From the Research
Potassium levels can significantly increase after parathyroidectomy, particularly in patients with preoperative serum potassium levels above 4.40 mmol/L, and close monitoring is essential to prevent hyperkalemia. To manage potential electrolyte imbalances, it is crucial to monitor serum potassium levels closely after parathyroidectomy. According to the study by 1, the preoperative serum potassium level is a significant predictor of postoperative hyperkalemia. The study found that 14.8% of patients had potassium levels rise more than 6.0 mmol/L after parathyroidectomy with autotransplantation.
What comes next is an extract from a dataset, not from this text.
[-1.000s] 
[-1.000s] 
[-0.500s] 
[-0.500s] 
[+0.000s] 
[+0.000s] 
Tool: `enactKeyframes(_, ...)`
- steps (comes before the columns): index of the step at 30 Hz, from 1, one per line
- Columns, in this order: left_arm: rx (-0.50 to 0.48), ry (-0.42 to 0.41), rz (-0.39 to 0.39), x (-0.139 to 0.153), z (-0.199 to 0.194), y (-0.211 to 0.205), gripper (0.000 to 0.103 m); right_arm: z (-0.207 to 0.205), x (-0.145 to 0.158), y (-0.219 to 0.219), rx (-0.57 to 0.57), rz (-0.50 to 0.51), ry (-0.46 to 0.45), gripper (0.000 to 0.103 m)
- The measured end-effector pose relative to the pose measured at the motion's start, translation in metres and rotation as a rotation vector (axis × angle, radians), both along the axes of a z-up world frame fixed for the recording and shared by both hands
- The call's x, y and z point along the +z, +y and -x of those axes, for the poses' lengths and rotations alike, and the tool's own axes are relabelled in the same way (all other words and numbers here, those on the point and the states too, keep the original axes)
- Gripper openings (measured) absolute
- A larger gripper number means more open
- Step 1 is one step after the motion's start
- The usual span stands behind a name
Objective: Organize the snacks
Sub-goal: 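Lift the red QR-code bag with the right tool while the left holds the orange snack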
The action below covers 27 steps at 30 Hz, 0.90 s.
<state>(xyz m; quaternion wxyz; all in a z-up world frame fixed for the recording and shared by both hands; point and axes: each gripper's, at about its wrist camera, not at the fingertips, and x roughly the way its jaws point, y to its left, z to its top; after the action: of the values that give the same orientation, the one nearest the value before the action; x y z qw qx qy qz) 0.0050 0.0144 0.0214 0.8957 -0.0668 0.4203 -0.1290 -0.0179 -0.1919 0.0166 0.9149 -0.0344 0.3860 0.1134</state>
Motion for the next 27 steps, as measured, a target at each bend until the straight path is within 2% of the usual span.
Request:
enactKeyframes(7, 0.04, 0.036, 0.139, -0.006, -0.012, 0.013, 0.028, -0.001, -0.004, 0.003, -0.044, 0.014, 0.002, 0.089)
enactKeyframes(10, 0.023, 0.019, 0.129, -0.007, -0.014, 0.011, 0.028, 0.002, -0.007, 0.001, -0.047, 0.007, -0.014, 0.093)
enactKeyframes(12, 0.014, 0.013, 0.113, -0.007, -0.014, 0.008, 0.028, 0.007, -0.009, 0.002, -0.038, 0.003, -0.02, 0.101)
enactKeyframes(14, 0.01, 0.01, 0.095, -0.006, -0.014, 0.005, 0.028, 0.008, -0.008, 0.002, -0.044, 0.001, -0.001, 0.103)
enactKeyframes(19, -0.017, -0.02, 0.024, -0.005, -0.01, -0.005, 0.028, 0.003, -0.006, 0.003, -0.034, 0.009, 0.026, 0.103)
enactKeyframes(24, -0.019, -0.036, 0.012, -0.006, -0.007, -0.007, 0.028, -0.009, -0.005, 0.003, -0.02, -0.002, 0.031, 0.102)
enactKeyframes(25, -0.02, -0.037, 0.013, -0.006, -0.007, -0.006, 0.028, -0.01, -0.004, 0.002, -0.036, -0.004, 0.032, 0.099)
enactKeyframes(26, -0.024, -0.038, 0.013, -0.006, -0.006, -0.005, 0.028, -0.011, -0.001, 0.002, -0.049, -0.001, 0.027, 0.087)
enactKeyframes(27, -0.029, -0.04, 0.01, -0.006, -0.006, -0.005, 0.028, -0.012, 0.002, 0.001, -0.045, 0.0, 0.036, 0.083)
Key factors to consider in managing potassium imbalance include:
- Monitoring serum potassium levels before and after surgery
- Identifying patients at high risk of postoperative hyperkalemia based on preoperative serum potassium levels
- Implementing urgent treatment for severe or symptomatic hyperkalemia, including intravenous calcium, insulin, and beta agonists, as recommended by 2
- Considering the use of potassium binders, such as patiromer and sodium zirconium cyclosilicate, for chronic or acute hyperkalemia management, as suggested by 2
- Educating patients about symptoms of hyperkalemia, including muscle weakness, cardiac arrhythmias, and the importance of reporting these symptoms immediately. It is also essential to address the underlying cause of the potassium imbalance and to adjust causative medications, as recommended by 2 and 3. By prioritizing the management of potassium electrolyte imbalance after parathyroidectomy, clinicians can reduce the risk of morbidity, mortality, and improve the quality of life for patients undergoing this surgery.